А потому позволяю себе расслабить голову, и не искать лихорадочно оправданий, чтоб не получить заслуженные удары.
— Я — ничего, — флегматично отвечает Крис, входя в комнату, и захлопывая за собой дверь.
Затем встает прямо у края кровати, на которой посередине сижу я, и, звонко резанув ремнем воздух, ударяет по торчащему деревянному краю.
Будь на месте кровати моя задница, я бы визжала от оглушающей боли. Но все равно, ни капельки не страшно. Потому что уверена на все сто — моей задницы под этой пряжкой не будет.
Но я все равно поджимаю колени к груди, больше от неожиданности, чем от ощущения опасности.
— Я зол, жена, — говорит Кристофер, и еще раз лягает по изножью кровати, — за то, что ты наговорила в машине.
Хлыст ремнем.
— За то, что ты упряма до безобразия.
Хлыст ремнем.
— За то, что отказываешься доверять мне, хотя я точно этого не заслужил.
Хлыст ремнем.
— За то, что ты сбежала, и нарушила все правила безопасности, которые мы обговаривали.
Хлыст ремнем.
— И за то, что я все равно хочу тебя голую в пене из ванной, и целовать твою непослушную моську.
Самый громкий звук удара, а затем Крис просто выбрасывает ремень в дальний угол комнаты, и ловко, одним движением, взбирается на кровать. Я теряюсь от неожиданности, от слов, которые просто не заслужила своим поведением, и оттого не успеваю среагировать и уползти.
А меня уже хватают за лодыжки, стряхивая вниз, и укладываю под себя. Кристофер нависает на руках надо мной — и обжигает взглядом, открытым, настоящим, где есть боль и желание, а вместе с тем злость и отчаяние.

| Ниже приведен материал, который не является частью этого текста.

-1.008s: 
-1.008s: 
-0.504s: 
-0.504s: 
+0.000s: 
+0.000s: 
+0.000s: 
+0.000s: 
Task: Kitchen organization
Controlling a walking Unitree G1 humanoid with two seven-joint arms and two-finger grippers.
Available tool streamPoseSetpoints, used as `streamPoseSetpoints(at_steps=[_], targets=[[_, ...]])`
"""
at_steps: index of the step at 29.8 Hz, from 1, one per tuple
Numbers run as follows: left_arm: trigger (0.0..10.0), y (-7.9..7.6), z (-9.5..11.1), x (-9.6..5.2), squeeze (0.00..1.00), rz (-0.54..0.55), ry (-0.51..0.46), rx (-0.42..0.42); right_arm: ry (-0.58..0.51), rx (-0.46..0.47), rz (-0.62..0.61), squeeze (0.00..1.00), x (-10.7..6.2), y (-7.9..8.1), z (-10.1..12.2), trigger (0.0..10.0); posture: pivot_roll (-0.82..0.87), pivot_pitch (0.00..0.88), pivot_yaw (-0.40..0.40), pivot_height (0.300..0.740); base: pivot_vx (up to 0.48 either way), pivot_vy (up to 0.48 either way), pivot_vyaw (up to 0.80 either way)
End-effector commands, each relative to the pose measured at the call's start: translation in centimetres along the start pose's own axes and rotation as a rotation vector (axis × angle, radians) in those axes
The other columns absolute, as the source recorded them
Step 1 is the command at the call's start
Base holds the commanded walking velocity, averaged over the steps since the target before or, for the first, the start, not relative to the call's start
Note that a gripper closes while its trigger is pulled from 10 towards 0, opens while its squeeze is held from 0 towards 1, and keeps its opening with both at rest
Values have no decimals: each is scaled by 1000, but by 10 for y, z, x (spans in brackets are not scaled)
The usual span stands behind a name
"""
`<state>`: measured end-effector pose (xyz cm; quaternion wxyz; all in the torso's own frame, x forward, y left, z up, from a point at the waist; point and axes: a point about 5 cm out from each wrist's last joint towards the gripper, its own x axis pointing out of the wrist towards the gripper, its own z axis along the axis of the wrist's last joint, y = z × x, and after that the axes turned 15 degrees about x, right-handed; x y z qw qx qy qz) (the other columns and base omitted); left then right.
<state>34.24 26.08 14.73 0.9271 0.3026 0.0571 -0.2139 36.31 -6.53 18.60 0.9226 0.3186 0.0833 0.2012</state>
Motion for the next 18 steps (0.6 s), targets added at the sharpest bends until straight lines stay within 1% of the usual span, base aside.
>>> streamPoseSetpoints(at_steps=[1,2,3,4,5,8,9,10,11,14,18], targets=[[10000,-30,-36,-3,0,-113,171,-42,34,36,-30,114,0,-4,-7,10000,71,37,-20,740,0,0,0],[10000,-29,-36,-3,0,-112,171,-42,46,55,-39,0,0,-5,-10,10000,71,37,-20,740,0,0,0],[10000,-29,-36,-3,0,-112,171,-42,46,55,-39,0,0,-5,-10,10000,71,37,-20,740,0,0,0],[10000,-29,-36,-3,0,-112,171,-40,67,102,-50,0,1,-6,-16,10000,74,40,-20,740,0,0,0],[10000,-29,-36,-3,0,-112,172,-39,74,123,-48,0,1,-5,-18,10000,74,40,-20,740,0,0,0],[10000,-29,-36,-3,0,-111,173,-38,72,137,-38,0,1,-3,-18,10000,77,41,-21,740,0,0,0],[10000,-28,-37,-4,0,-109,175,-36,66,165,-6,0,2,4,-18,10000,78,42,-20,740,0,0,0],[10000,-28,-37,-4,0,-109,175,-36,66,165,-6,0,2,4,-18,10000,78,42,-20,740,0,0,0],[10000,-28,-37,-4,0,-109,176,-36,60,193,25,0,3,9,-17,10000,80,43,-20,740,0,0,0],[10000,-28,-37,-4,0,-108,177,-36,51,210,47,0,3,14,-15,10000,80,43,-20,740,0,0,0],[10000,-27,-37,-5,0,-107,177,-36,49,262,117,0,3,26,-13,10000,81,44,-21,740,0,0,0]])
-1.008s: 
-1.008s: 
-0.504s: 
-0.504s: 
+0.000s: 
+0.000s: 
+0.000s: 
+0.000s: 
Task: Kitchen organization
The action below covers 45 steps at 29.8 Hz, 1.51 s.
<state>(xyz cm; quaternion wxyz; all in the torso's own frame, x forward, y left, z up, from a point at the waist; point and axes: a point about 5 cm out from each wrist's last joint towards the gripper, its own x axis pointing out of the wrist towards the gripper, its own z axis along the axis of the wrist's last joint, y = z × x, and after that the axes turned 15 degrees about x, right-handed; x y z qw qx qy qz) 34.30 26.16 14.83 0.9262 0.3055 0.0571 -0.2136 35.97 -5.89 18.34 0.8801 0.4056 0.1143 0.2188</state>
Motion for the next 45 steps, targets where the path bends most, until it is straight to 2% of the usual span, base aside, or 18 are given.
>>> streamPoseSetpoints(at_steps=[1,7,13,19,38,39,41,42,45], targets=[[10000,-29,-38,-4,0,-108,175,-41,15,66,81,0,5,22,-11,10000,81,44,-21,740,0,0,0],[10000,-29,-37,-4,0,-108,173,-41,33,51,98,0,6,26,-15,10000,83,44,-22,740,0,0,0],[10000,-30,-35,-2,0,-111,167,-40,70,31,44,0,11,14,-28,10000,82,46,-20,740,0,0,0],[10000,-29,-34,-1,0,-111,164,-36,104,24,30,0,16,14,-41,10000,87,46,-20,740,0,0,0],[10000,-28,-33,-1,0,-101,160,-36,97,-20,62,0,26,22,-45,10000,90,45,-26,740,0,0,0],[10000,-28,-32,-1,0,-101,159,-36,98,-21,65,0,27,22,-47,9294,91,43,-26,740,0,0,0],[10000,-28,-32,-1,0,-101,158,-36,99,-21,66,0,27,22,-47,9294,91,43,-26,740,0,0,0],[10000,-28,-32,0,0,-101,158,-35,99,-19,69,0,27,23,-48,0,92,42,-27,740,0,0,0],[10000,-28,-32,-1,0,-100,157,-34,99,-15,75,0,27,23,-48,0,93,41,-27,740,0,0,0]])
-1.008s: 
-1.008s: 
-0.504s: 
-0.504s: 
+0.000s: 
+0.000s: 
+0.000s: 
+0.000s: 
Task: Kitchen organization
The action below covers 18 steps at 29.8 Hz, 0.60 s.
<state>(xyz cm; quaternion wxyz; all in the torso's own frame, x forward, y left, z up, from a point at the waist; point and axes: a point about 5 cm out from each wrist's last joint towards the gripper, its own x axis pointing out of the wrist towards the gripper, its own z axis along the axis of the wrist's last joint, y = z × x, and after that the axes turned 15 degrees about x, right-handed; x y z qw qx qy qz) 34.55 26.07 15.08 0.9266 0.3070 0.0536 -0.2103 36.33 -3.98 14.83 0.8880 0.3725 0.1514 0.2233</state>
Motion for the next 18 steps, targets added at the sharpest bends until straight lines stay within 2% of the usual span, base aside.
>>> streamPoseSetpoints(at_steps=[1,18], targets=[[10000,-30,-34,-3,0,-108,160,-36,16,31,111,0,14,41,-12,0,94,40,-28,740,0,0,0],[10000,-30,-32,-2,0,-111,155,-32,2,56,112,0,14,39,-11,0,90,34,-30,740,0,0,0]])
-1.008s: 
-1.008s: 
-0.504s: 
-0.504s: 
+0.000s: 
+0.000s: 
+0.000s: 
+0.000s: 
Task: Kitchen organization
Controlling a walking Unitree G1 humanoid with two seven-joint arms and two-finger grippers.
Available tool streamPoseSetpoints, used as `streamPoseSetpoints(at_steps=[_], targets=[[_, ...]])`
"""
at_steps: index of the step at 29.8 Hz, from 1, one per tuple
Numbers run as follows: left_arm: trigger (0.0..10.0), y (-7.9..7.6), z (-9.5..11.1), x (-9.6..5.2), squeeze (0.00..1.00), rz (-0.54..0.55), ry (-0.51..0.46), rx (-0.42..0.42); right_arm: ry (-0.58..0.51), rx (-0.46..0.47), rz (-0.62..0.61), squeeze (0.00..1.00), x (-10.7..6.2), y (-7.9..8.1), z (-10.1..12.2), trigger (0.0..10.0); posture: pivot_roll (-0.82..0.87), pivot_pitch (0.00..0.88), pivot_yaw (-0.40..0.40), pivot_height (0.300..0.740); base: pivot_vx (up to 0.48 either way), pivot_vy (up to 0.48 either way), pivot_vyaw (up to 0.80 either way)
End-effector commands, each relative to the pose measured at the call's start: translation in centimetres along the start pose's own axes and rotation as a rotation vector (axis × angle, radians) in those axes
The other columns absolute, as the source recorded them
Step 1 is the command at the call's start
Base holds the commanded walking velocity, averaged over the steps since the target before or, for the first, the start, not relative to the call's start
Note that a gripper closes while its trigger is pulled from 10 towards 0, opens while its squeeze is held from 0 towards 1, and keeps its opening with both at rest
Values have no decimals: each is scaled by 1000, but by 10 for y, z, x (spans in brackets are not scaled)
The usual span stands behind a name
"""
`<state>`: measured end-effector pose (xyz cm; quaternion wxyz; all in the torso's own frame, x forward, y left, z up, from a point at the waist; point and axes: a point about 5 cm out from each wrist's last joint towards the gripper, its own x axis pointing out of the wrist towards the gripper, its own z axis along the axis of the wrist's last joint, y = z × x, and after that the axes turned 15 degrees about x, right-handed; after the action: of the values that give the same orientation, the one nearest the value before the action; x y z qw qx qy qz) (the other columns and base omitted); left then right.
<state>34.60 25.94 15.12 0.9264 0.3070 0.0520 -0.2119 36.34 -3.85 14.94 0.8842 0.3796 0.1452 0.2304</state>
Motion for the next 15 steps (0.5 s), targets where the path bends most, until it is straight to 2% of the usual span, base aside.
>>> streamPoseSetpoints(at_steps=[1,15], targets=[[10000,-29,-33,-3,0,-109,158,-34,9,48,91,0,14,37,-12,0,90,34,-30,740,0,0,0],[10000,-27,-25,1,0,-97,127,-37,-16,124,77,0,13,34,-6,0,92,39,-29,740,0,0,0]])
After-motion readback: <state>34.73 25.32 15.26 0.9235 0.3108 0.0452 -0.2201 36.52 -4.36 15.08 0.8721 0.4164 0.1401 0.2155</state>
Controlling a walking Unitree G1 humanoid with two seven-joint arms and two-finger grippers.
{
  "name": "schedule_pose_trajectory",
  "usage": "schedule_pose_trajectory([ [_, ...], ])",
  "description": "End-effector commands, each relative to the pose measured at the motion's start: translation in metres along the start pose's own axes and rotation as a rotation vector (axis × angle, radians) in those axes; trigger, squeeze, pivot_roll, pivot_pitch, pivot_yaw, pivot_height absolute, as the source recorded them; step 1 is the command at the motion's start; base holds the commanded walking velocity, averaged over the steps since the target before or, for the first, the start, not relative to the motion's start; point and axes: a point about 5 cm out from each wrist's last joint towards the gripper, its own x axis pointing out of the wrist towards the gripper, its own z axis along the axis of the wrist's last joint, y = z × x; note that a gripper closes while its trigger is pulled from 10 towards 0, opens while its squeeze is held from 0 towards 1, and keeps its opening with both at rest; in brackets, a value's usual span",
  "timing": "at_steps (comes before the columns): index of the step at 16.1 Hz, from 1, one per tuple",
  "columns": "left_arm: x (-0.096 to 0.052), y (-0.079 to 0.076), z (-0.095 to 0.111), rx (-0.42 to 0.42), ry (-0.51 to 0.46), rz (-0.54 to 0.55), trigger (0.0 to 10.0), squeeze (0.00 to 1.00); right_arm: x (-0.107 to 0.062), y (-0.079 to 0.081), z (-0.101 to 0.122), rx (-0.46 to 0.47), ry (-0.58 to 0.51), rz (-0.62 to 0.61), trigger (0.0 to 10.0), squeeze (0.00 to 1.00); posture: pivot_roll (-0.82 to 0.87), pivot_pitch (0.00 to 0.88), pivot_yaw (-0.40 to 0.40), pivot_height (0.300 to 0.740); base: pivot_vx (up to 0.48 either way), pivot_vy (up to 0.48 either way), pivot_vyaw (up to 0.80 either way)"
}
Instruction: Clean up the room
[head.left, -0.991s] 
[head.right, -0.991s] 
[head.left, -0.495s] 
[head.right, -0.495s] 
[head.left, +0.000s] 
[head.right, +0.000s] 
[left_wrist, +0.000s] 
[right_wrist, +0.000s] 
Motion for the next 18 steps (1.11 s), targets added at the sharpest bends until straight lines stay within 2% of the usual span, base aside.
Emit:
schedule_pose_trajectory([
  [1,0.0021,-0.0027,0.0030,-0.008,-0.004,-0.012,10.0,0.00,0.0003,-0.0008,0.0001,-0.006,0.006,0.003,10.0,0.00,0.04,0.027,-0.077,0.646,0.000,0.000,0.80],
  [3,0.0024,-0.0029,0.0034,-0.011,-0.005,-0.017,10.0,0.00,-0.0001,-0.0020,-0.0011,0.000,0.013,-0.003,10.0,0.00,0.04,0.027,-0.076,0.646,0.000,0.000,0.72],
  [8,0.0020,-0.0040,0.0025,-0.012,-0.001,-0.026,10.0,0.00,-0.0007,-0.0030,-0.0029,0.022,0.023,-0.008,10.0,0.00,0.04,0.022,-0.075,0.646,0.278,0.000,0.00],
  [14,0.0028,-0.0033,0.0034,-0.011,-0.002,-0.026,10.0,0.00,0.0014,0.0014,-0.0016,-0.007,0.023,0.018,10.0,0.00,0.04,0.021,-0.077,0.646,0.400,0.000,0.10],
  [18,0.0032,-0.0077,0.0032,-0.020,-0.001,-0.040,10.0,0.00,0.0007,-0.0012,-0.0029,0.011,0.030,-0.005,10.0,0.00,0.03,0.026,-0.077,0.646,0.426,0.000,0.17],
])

— Динозаврик, хватит, — пресекает он мои попытки вырваться на свободу, — я отхлещу тебя по-настоящему, если не скажешь правду. Считаю до пяти.
Он не сделает этого.
Я настолько уверена, что просто закрываю глаза, и жду его счет, не собираясь открывать рот. И, лишь когда прозвучала последняя цифра, и меня начинают переворачиваться на живот, распахиваю глаза.
— Что ты…
— О, дорогая, только не делай вид, что не понимаешь! — рявкает Крис, и одним движением укладывает меня животом на свои колени, — я предупреждал же!